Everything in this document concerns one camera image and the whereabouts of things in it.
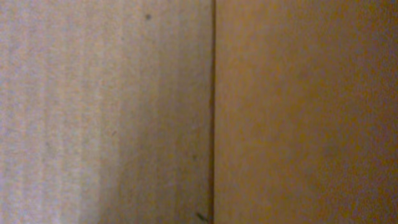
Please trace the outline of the brown cardboard box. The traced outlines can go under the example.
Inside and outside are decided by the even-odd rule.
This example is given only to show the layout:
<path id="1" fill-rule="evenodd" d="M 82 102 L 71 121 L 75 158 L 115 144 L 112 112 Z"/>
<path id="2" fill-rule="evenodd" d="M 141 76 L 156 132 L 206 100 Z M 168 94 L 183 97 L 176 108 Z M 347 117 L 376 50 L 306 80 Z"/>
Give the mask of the brown cardboard box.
● ● ● ● ● ● ●
* _Exercise instructions_
Find and copy each line above that includes the string "fill".

* _Answer_
<path id="1" fill-rule="evenodd" d="M 82 102 L 71 121 L 75 158 L 115 144 L 112 112 Z"/>
<path id="2" fill-rule="evenodd" d="M 141 76 L 156 132 L 206 100 Z M 168 94 L 183 97 L 176 108 Z M 347 117 L 376 50 L 306 80 Z"/>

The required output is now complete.